Tra gli stili di vita

La terapia del tumore renale è strettamente legata allo stadio e alla localizzazione della neoplasia, ma in ogni caso la chirurgia (Fonte: 1c1y) gioca un ruolo chiave.
Con l’evoluzione delle tecniche di intervento, l’ausilio di colle emostatiche e a fronte di numerosi studi clinici favorevoli sul piano oncologico, oggi, sempre più spesso, si cerca di optare per terapie conservative, nelle quali viene eliminato soltanto il tumore e una porzione di tessuto circostante (che potrebbe contenere frammenti cancerosi, anche se apparentemente sano), lasciando il resto del rene intatto.

Questo tipo di intervento, chiamato tumorectomia, ha il vantaggio di preservare gran parte dell’organo, che continuerà a funzionare in modo normale, evitando così di sovraccaricare il rene controlaterale sano di un lavoro di filtrazione extra.
La tumorectomia è praticabile per neoplasie di diametro massimo inferiore a 4 cm o di diametro compreso tra 4 e 7 cm, quando tecnicamente possibile e oncologicamente corretto.
Se invece la massa neoplastica presenta dimensioni superiori o è collocata in profondità, vicino ai calici renali e ai dotti escretori del rene, l’unica via percorribile è la nefrectomia radicale (rimozione totale dell’organo).

Altri interventi conservativi sono la crioterapia per via laparoscopica (che congela il tumore) e la tecnica con radiofrequenze, ma si tratta di modalità di intervento effettuate in casi molto selezionati: per esempio, su persone molto debilitate o anziane che non possono essere sottoposto all’intervento chirurgico o su pazienti a elevato rischio operatorio o pluri-operati.

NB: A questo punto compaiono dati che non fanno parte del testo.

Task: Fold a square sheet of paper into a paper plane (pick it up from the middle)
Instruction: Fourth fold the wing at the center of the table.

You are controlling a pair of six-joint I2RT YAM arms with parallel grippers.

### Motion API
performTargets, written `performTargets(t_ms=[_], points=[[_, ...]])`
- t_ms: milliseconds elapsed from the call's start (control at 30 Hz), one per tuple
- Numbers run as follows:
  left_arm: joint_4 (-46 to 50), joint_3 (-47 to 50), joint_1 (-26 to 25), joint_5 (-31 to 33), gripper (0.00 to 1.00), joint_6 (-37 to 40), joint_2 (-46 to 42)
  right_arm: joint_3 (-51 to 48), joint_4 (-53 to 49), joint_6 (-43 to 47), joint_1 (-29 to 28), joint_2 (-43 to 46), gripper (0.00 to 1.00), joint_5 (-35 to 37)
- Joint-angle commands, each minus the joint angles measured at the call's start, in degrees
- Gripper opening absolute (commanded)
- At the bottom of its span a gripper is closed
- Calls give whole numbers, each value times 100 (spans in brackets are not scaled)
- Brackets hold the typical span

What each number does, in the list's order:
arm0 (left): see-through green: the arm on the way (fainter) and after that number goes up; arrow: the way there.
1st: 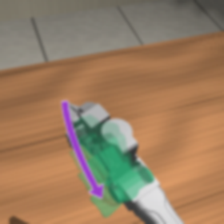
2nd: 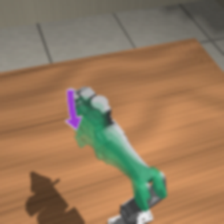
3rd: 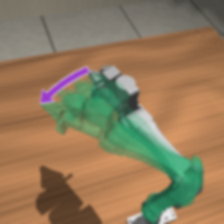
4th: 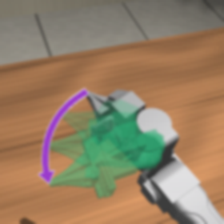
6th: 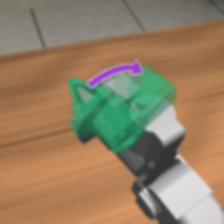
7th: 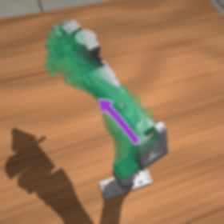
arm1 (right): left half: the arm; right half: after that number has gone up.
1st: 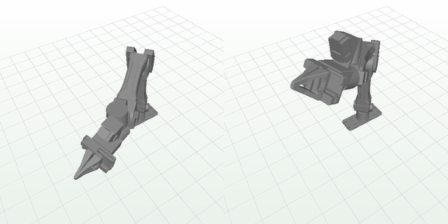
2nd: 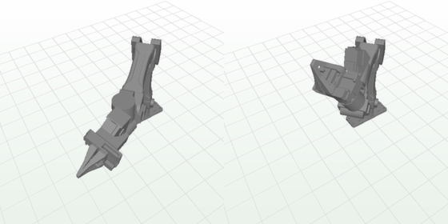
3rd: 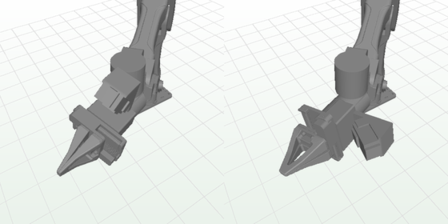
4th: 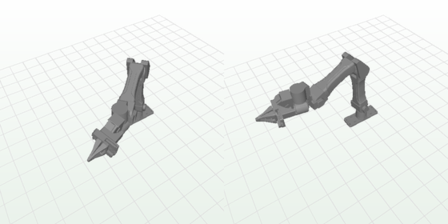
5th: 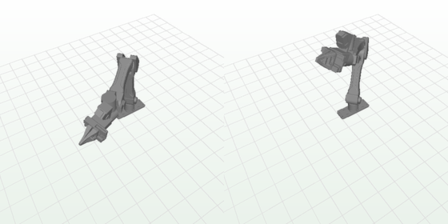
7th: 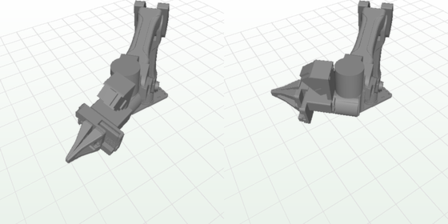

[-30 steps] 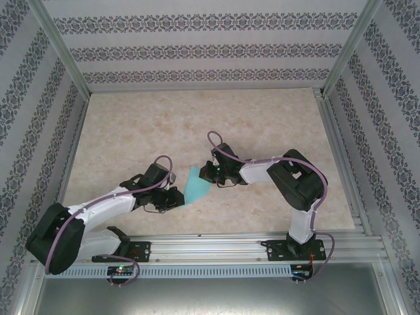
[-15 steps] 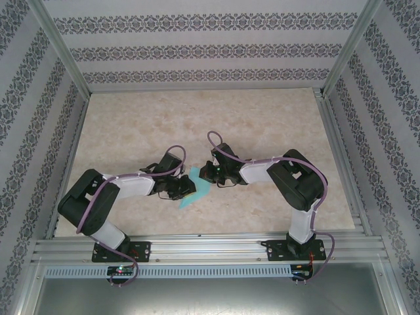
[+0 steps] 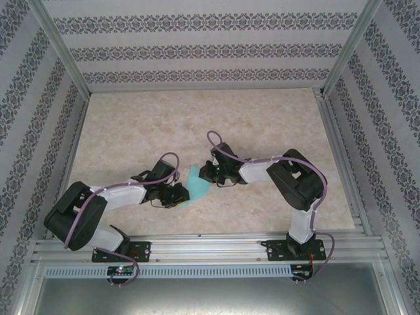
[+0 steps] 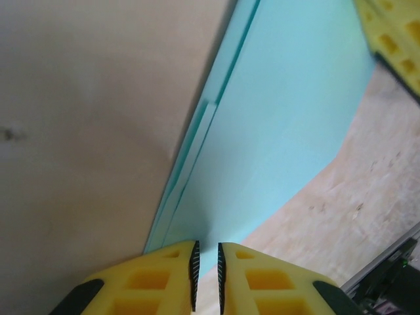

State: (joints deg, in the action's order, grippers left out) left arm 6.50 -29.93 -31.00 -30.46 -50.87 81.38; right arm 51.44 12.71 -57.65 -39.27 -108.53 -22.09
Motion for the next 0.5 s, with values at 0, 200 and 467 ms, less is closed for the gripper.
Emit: performTargets(t_ms=[0,200,467], points=[[1141,24,53,-97,21,422,-88,-120,-875,166,7,-423,5,461],[1477,61,50,95,20,456,-240,-66,-928,179,0,-405,5,456],[2169,-9,59,594,21,514,-785,-83,-936,190,-9,-405,5,443]])
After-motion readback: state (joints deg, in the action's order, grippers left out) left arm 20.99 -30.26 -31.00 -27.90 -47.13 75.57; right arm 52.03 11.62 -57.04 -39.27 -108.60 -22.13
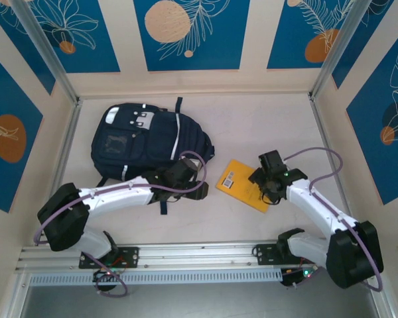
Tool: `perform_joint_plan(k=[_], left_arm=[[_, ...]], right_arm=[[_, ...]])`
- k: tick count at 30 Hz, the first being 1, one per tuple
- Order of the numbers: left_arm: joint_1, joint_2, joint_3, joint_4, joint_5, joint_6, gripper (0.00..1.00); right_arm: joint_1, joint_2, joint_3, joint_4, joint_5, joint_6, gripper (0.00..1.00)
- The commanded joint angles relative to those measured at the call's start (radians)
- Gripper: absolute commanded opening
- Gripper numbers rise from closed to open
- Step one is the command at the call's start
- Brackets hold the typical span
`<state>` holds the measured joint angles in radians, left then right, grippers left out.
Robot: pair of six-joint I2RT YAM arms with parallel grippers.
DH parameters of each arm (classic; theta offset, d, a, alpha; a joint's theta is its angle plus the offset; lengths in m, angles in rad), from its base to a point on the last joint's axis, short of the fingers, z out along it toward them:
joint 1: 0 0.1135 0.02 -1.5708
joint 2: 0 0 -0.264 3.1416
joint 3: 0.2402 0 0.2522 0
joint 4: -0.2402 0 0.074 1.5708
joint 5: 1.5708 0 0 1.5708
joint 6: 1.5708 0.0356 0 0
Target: Pack the student bag
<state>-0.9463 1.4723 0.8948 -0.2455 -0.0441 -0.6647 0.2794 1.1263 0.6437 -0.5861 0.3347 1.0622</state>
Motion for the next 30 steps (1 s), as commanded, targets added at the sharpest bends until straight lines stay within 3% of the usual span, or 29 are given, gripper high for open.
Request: perform_joint_plan(k=[1, 6, 12, 20, 30], left_arm=[[0.008, -0.003, -0.005, 0.019, 0.023, -0.010, 0.62], [0.009, -0.030, -0.015, 0.008, 0.025, 0.012, 0.62], [0.009, -0.060, -0.034, -0.009, 0.027, 0.031, 0.62], [0.011, -0.022, -0.038, 0.027, 0.058, 0.016, 0.62], [0.010, 0.012, -0.023, 0.028, 0.080, 0.000, 0.62]], right_arm=[[-0.118, 0.090, 0.023, 0.240, -0.148, -0.169, 0.77], [-0.255, 0.319, 0.142, 0.316, -0.226, -0.214, 0.77], [-0.275, 0.484, 0.270, 0.224, -0.290, -0.254, 0.77], [-0.263, 0.466, 0.191, 0.210, -0.417, -0.246, 0.77], [-0.181, 0.254, -0.005, 0.197, -0.458, -0.174, 0.76]])
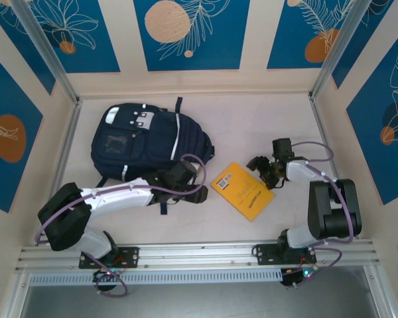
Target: Pack the student bag
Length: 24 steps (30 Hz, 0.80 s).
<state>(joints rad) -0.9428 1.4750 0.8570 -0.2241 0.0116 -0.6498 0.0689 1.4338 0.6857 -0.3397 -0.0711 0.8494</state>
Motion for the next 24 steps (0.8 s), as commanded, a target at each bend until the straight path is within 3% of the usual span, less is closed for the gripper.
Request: perform_joint_plan(k=[1, 7, 12, 21, 24], left_arm=[[0.007, 0.012, 0.014, 0.009, 0.029, -0.017, 0.62], [0.008, 0.052, 0.023, 0.024, 0.076, -0.031, 0.62], [0.022, 0.132, 0.054, 0.038, 0.133, -0.046, 0.62], [0.038, 0.217, 0.062, 0.054, 0.214, -0.079, 0.59], [0.038, 0.228, 0.052, 0.080, 0.238, -0.090, 0.58]], right_arm=[[0.051, -0.082, -0.066, -0.052, -0.053, 0.047, 0.76], [0.277, -0.214, -0.138, -0.074, 0.000, 0.117, 0.75], [0.437, -0.227, -0.176, -0.043, 0.024, 0.103, 0.71], [0.447, -0.206, -0.159, -0.053, 0.050, -0.021, 0.67], [0.445, -0.172, -0.144, -0.015, -0.007, -0.082, 0.66]])
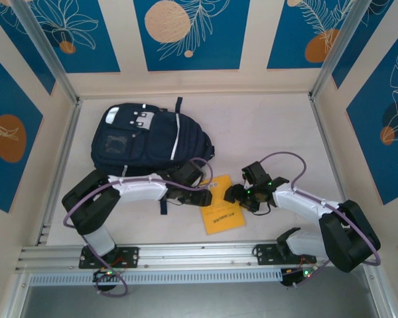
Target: Pack the student bag
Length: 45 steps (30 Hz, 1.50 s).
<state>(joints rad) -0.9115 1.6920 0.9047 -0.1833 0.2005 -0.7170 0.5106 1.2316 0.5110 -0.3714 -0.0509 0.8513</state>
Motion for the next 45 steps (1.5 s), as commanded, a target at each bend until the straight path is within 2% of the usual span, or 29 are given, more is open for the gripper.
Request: perform_joint_plan(k=[1, 6, 8, 15, 20, 27, 33, 36, 42, 45], left_arm=[[0.006, 0.019, 0.004, 0.048, 0.060, -0.027, 0.57], [0.009, 0.036, 0.002, 0.061, 0.083, -0.032, 0.54], [0.009, 0.033, -0.001, 0.061, 0.082, -0.027, 0.54], [0.011, 0.051, 0.000, 0.070, 0.092, -0.025, 0.53], [0.011, 0.057, 0.004, 0.073, 0.098, -0.025, 0.53], [0.010, 0.058, -0.001, 0.078, 0.103, -0.025, 0.52], [0.011, 0.053, -0.004, 0.073, 0.102, -0.022, 0.52], [0.010, 0.059, -0.002, 0.079, 0.109, -0.022, 0.52], [0.009, 0.060, -0.001, 0.079, 0.111, -0.022, 0.52], [0.010, 0.054, -0.004, 0.081, 0.112, -0.021, 0.51]], right_arm=[[0.003, 0.050, 0.039, 0.029, -0.052, -0.106, 0.66], [0.003, 0.143, 0.113, 0.011, -0.177, -0.178, 0.60], [0.003, 0.126, 0.126, 0.000, -0.218, -0.190, 0.57], [-0.022, -0.020, 0.139, -0.069, -0.247, -0.208, 0.48], [-0.046, -0.050, 0.150, -0.091, -0.300, -0.212, 0.46], [-0.055, -0.057, 0.149, -0.063, -0.350, -0.187, 0.35], [-0.057, -0.078, 0.192, -0.125, -0.363, -0.208, 0.40], [-0.059, -0.090, 0.186, -0.111, -0.427, -0.194, 0.47], [-0.064, -0.095, 0.113, 0.053, -0.577, -0.101, 0.59], [-0.069, -0.067, 0.090, 0.084, -0.560, -0.088, 0.62]])
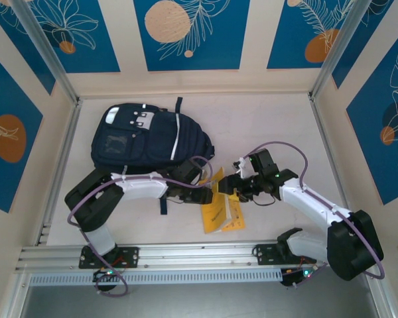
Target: Pack the student bag
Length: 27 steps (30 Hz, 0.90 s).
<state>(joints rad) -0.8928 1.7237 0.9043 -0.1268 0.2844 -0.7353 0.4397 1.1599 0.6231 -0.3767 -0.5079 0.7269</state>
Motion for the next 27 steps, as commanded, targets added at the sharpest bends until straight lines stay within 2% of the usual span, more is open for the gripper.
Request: perform_joint_plan(k=[1, 5, 8, 13, 19, 24, 27], left_arm=[[-0.009, 0.021, -0.005, 0.024, 0.029, -0.004, 0.51], [-0.008, 0.012, -0.008, 0.020, 0.025, -0.001, 0.51], [-0.009, 0.004, -0.011, 0.016, 0.019, 0.002, 0.51], [-0.004, -0.019, -0.017, 0.002, 0.000, 0.002, 0.51], [0.028, -0.069, -0.036, -0.007, -0.001, -0.006, 0.53], [0.054, -0.127, -0.055, -0.024, 0.004, -0.010, 0.57], [0.081, -0.175, -0.083, -0.026, 0.006, -0.029, 0.60]], right_arm=[[-0.002, 0.018, -0.026, 0.090, -0.095, 0.034, 0.62], [-0.016, 0.069, -0.038, 0.097, -0.071, 0.034, 0.63], [-0.021, 0.076, -0.038, 0.088, -0.033, 0.031, 0.59], [-0.056, 0.031, -0.031, 0.018, 0.042, 0.008, 0.41], [-0.083, -0.043, -0.048, 0.011, 0.037, 0.016, 0.14], [-0.100, -0.051, -0.063, 0.049, -0.015, 0.052, 0.06], [-0.118, -0.072, -0.068, 0.067, -0.044, 0.071, 0.04]])
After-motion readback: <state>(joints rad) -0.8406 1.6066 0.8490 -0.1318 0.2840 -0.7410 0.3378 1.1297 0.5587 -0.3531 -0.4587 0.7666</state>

Talvolta, per la stessa categoria di pazienti, quando la lesione renale è piccola, inferiore a 1,5 cm, si preferisce attuare il cosiddetto “wait and see” (sorveglianza attiva), che consiste nel seguire nel tempo l’evoluzione del nodulo mediante controlli radiologici periodici ogni 3-4 mesi.
Per noduli renali inferiori a 3 cm, in pazienti con elevato rischio operatorio e quando l’imaging radiologico non riesce a caratterizzare la malignità della lesione, è possibile attuare una biopsia renale percutanea eco o TAC-guidata.

Nei pazienti con metastasi, di norma, vengono asportati il rene malato e, se utile e possibile, le metastasi presenti, su cui si può cercare di agire anche con trattamenti ulteriori secondo un approccio multidisciplinare (radioterapia con gamma-knife, radiofrequenza, embolizzazione palliativa, ecc.).
In questi casi, diventa necessario anche un trattamento sistemico con immunoterapia (basata sulla somministrazione per via parenterale di farmaci che stimolano il sistema immunitario a reagire contro le cellule tumorali, come interferone-alfa e/o interleuchina-2, da soli o in associazione a farmaci citotossici, come il fluorouracile) e con farmaci biologici che inibiscono l’angiogenesi (come sorafenib, sunitinib, bevacizumab) o target therapy che attaccano le cellule tumorali in modo mirato e specifico (come pazopanib, everolimus, temsirolimus).